People who experience regular chronic pain have new hope for relief from a new device unveiled in the United States this week.
Researchers at the University of Utah have published promising findings about an experimental therapy based on a single treatment session. They are now recruiting participants for a final round of trials.
The device is called a Diadem and it uses ultrasound to noninvasively stimulate deep brain regions, potentially disrupting the faulty signals that lead to chronic pain.
“Pain is a necessary biological signal, but a variety of conditions can cause those signals to go awry,” the research report said.

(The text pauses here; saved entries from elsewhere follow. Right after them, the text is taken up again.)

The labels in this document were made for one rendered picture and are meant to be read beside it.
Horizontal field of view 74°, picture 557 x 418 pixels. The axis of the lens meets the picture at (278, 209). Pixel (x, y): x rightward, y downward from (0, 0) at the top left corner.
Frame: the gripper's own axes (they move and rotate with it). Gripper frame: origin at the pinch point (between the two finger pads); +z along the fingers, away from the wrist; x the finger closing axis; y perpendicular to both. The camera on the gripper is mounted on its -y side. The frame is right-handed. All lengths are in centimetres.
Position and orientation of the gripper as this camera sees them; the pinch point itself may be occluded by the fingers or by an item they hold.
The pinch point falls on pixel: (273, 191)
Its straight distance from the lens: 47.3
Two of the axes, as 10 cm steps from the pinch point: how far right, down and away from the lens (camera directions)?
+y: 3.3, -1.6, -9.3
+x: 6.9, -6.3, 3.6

“For people with chronic pain, the root is often faulty signals emerging deep within the brain, giving false alarms about a wound that has since healed, a limb that has since been amputated or other intricate, hard-to-explain scenarios.”
The research team said it had not been expecting such strong and immediate results from only one treatment.
University of Utah researcher, Professor Jan Kubanek, said the research was now moving towards approval for the next stage of human trials.
“The rapid onset of the pain symptom improvements as well as their sustained nature are intriguing,” he said.
“(They) open doors for applying these non-invasive treatments to the many patients who are resistant to current treatments.”
An article published in the journal Pain outlined the unique features of the ultrasound device.
The randomised “sham-controlled” study recruited 20 participants with chronic pain, who each experienced two 40-minute sessions with Diadem, receiving either real or sham ultrasound stimulation.
“Patients described their pain a day and a week after their sessions, with 60 percent of the experimental group receiving real treatment reporting a clinically meaningful reduction in symptoms at both points,” the research report said.
“Diadem’s approach is based on neuromodulation, a therapeutic technique that seeks to directly regulate the activity of certain brain circuits. Other neuromodulation approaches are based on electric currents and magnetic fields, but those methods cannot selectively reach the brain structure investigated in the researchers’ recent trial: the anterior cingulate cortex.”
The full report is on the University of Utah website.